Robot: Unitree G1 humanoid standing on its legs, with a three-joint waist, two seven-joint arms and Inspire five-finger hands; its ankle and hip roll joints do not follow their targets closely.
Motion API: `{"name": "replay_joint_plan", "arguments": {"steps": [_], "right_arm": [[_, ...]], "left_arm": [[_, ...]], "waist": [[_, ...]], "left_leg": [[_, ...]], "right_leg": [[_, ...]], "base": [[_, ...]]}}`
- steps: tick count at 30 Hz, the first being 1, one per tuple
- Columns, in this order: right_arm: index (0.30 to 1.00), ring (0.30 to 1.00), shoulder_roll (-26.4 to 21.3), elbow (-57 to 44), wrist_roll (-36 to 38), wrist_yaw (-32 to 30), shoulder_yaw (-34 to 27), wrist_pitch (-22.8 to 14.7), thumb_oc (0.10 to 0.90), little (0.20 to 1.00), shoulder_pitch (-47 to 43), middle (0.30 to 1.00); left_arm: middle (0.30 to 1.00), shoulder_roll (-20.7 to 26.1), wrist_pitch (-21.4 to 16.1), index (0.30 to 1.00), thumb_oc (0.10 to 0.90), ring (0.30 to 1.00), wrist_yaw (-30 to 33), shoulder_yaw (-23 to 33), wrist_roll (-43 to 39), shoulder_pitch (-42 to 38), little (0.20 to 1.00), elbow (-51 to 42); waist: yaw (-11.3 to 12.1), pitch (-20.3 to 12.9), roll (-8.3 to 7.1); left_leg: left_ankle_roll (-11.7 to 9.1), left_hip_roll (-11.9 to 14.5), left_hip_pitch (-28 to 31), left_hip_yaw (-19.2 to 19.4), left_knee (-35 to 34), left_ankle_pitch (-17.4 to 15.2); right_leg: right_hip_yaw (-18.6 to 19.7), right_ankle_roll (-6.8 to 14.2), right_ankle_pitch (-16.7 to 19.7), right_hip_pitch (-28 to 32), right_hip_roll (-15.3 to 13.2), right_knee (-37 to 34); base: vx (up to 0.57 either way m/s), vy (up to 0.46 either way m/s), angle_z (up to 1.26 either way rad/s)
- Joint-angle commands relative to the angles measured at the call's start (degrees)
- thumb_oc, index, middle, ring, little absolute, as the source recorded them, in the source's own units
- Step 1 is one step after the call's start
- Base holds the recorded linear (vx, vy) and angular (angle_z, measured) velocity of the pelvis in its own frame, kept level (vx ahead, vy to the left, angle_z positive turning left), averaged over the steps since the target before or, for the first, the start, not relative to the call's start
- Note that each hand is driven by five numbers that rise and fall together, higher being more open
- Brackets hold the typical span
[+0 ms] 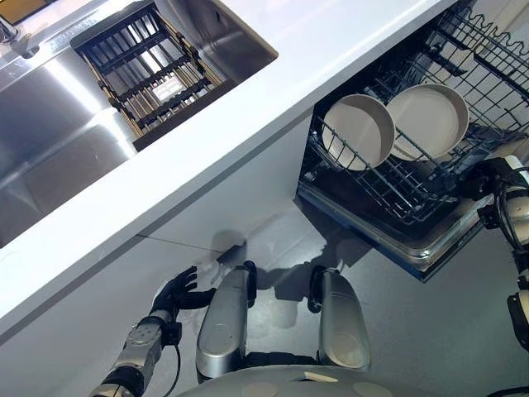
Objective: Pick up plates and place into dishwasher.
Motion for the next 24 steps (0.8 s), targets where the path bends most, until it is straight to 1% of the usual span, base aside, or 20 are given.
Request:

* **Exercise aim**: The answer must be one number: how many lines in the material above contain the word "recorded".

* **Output below**: 2